[RECORDED INFORMATION — start]

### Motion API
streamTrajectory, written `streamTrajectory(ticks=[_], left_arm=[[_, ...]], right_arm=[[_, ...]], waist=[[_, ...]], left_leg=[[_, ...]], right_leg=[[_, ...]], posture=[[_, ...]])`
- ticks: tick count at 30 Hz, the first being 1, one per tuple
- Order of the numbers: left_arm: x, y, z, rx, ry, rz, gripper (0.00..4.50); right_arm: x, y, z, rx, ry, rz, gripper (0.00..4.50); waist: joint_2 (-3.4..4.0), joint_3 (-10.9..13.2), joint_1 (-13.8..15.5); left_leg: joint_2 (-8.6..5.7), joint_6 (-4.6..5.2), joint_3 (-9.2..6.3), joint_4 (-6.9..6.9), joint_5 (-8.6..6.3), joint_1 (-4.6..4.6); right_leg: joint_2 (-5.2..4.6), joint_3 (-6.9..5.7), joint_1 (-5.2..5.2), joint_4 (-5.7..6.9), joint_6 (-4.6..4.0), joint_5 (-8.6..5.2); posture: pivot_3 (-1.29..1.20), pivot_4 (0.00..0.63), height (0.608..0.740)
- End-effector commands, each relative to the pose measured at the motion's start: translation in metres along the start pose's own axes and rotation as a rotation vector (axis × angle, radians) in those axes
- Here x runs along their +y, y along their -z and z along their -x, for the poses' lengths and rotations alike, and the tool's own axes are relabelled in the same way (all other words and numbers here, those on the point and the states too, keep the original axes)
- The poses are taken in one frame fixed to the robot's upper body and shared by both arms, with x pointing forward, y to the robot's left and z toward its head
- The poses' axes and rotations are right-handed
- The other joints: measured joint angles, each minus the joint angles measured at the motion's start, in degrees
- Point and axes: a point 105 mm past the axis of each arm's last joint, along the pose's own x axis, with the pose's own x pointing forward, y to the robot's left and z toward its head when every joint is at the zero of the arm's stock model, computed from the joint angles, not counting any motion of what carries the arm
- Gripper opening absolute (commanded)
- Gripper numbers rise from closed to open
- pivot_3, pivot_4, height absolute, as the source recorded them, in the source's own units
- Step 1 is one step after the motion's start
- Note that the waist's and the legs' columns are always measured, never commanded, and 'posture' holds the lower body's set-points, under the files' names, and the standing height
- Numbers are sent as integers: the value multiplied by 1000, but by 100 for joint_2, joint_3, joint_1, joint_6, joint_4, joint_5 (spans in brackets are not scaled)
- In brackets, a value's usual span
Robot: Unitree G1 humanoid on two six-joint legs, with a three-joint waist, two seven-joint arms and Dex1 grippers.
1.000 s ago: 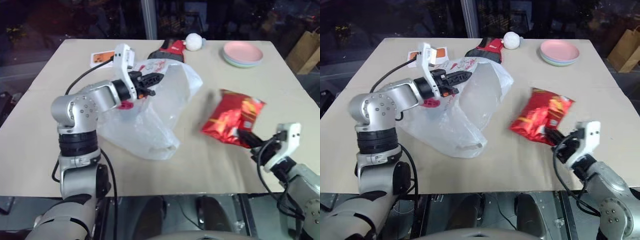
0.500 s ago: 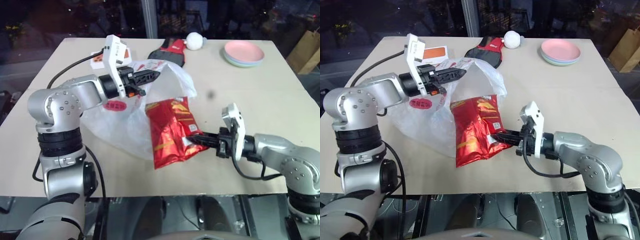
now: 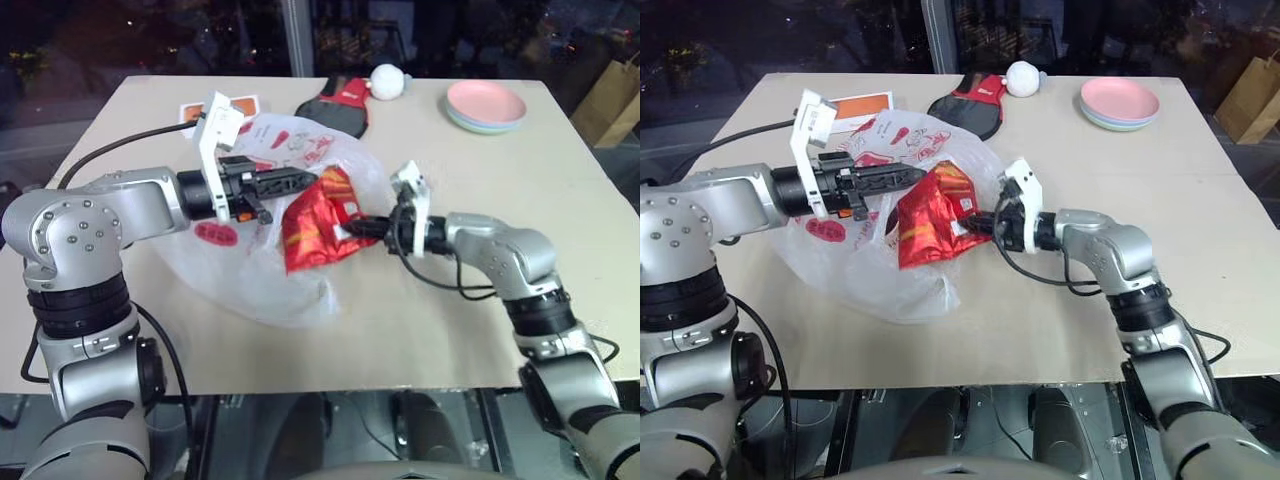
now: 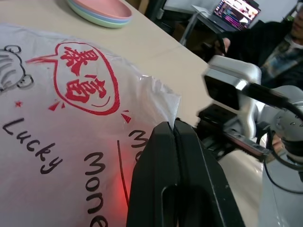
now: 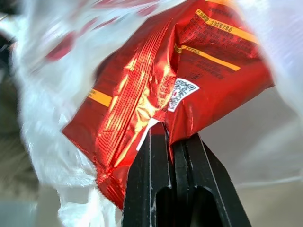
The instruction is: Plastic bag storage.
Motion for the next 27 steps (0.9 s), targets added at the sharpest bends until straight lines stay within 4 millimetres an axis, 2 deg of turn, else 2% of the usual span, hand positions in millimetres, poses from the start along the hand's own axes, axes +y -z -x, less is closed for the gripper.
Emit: streamTrajectory(ticks=[1, 4, 7, 8, 9, 12, 17, 18, 20, 22, 23, 25, 27], left_arm=[[4, -15, 0, -78, -40, -24, 0], [6, -16, -4, -98, -57, -15, 0], [6, -15, -4, -101, -59, -7, 0], [6, -14, -5, -101, -58, -1, 0], [7, -13, -5, -102, -60, 2, 0], [8, -12, -4, -111, -70, 11, 0], [13, -13, -4, -135, -94, 20, 0], [14, -13, -5, -138, -97, 23, 0], [16, -12, -5, -141, -103, 24, 0], [17, -13, -6, -151, -111, 26, 0], [18, -14, -6, -154, -114, 26, 0], [18, -15, -6, -158, -115, 25, 0], [17, -16, -6, -160, -115, 22, 0]], right_arm=[[23, -16, -26, -50, -24, 25, 21], [51, -11, -63, -48, -63, 26, 21], [74, -5, -84, -51, -122, 21, 21], [78, -4, -90, -59, -117, 30, 571], [73, -8, -90, -89, -72, 50, 849], [53, -13, -76, -109, 32, 146, 2233], [34, -17, -32, -106, 71, 278, 2233], [32, -20, -21, -111, 90, 323, 2466], [27, -25, -6, -112, 158, 404, 3101], [22, -23, 7, -72, 228, 492, 4148], [21, -22, 13, -61, 248, 507, 4447], [18, -25, 20, -69, 288, 506, 4447], [8, -31, 25, -81, 368, 511, 4447]], waist=[[0, 0, -2], [0, 0, -39], [0, 0, -37], [0, 0, -28], [0, 0, 1], [-5, -3, 46], [-6, -3, 30], [-5, -3, 18], [-3, -1, -16], [-2, -1, -46], [-2, -1, -50], [-3, -1, -33], [-3, -1, -30]], left_leg=[[0, 0, -1, 0, 0, 0], [1, -1, 3, -2, 0, 0], [1, -2, 3, -5, -1, 0], [0, -2, 3, -5, -1, 0], [-1, -3, 4, -5, -1, 0], [-9, -4, -1, 1, -2, -2], [-9, -5, -3, 4, -1, -2], [-6, -5, -3, 3, -1, -2], [-3, -5, -3, 0, -1, -2], [1, -5, 3, -3, -1, -1], [1, -5, 3, -4, -1, 0], [2, -5, 3, -5, -1, 1], [0, -4, 7, -4, -1, 0]], right_leg=[[0, 0, 0, 1, -1, 0], [2, 9, -9, 8, -4, 2], [4, 12, -18, 16, -10, 5], [4, 11, -17, 16, -10, 5], [3, 12, -16, 15, -9, 5], [-4, 5, -8, 11, -8, 6], [-3, 3, -2, 6, -8, 7], [-1, 3, -4, 6, -8, 7], [2, 3, -7, 8, -9, 6], [5, 11, -15, 13, -10, 6], [5, 11, -16, 15, -10, 5], [5, 11, -15, 15, -11, 5], [3, 15, -14, 14, -10, 5]], posture=[[0, 150, 740], [0, 150, 740], [0, 150, 740], [0, 150, 740], [0, 150, 740], [0, 150, 740], [0, 150, 740], [0, 150, 740], [0, 150, 740], [0, 150, 740], [0, 150, 740], [0, 150, 740], [0, 150, 740]])
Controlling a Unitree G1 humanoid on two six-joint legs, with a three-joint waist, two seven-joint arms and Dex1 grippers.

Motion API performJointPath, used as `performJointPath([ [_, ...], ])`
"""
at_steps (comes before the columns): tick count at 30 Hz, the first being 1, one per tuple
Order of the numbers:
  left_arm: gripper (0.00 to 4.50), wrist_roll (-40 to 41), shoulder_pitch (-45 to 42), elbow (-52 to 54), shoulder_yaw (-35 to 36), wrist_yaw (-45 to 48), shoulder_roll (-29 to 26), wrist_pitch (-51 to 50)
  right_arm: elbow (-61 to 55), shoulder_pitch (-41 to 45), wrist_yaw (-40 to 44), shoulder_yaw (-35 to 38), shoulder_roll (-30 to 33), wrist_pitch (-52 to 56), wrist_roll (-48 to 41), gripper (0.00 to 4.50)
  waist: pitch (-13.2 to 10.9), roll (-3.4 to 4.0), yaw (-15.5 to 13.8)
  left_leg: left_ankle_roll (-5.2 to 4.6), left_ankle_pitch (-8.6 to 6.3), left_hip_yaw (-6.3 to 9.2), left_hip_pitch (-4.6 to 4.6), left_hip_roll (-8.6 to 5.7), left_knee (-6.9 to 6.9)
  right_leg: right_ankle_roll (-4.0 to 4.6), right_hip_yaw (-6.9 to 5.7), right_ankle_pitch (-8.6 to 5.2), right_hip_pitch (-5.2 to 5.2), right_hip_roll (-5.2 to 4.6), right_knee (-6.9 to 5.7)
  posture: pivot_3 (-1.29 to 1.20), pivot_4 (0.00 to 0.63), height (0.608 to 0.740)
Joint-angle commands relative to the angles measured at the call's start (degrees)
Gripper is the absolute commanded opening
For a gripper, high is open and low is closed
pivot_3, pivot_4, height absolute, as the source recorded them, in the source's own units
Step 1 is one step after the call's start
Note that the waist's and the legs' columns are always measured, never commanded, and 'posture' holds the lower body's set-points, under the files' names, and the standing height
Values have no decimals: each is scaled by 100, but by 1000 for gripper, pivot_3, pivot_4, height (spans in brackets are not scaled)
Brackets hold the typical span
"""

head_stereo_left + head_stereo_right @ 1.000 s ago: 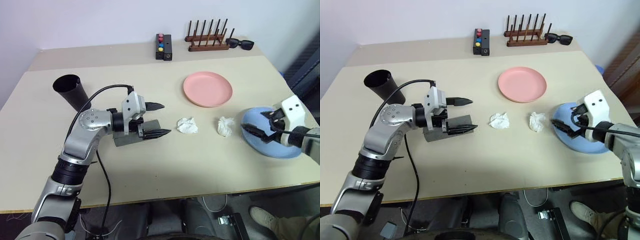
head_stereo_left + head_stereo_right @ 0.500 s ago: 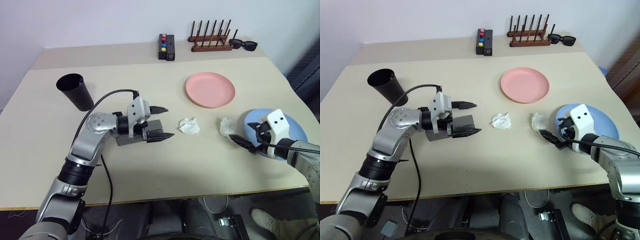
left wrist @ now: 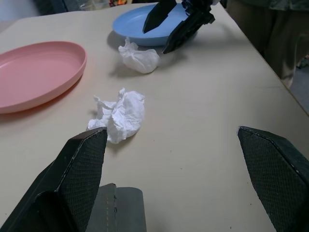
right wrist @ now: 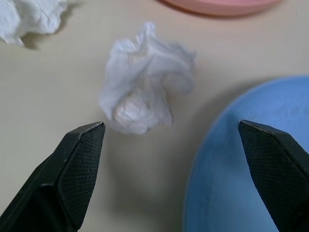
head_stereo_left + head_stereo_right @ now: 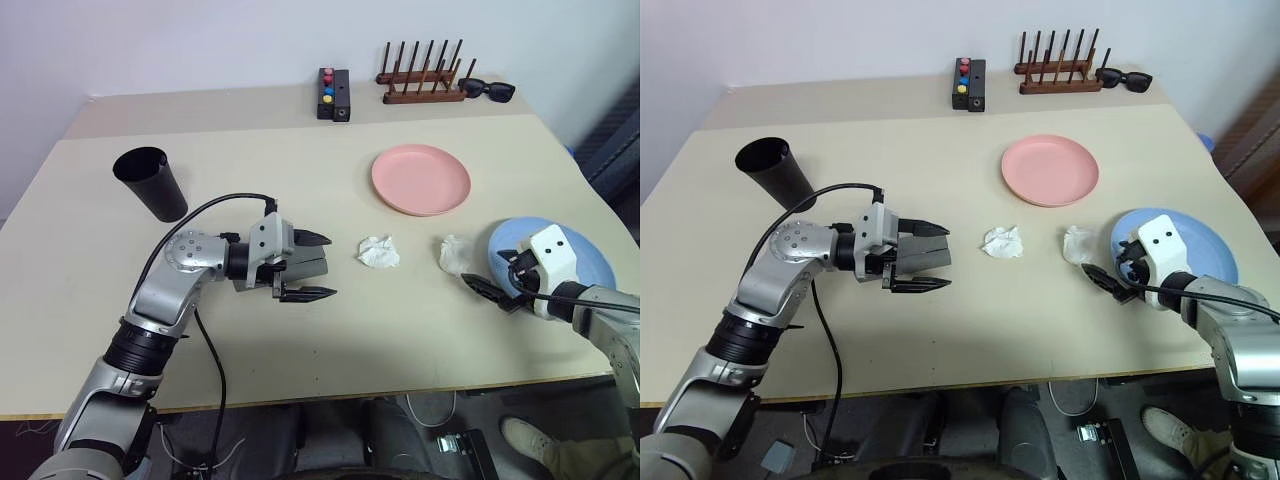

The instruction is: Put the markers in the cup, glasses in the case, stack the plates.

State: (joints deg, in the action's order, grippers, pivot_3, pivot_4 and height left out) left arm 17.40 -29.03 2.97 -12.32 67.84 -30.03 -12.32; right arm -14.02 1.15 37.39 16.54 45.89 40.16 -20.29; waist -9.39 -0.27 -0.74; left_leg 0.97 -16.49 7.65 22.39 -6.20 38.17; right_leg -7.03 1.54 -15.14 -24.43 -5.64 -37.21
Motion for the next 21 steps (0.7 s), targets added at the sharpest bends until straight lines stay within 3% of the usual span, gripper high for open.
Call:
performJointPath([
  [1,4368,46,-90,191,23,-43,29,-23,81,14,-63,44,-15,-163,102,4500,0,0,2,0,0,0,0,0,0,0,0,0,0,0,0,0,150,740],
  [7,4368,74,-103,335,39,-118,46,-147,338,139,-70,36,36,-231,198,4500,0,0,2,0,0,0,0,0,0,0,0,0,0,0,0,0,150,740],
  [10,4500,96,-105,426,57,-158,40,-223,513,196,-43,5,69,-314,269,3660,0,0,3,0,0,0,0,0,0,0,0,0,0,0,0,0,150,740],
  [17,4500,100,-88,522,93,-239,10,-296,775,278,91,-90,112,-583,389,61,0,0,7,0,0,0,-1,0,0,0,0,0,1,1,0,0,150,740],
  [21,4500,92,-74,564,101,-289,8,-332,997,357,123,-180,90,-816,521,61,0,-1,13,0,0,0,-4,2,-2,0,0,0,4,3,0,0,150,740],
])
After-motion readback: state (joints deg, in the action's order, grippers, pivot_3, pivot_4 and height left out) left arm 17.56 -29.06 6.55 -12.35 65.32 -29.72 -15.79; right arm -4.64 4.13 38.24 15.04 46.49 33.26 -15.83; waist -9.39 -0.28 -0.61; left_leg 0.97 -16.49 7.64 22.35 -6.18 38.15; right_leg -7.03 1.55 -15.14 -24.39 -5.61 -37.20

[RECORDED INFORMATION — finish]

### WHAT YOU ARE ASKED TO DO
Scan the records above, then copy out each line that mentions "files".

### OUTPUT OF THE EXERCISE
- Note that the waist's and the legs' columns are always measured, never commanded, and 'posture' holds the lower body's set-points, under the files' names, and the standing height
Note that the waist's and the legs' columns are always measured, never commanded, and 'posture' holds the lower body's set-points, under the files' names, and the standing height

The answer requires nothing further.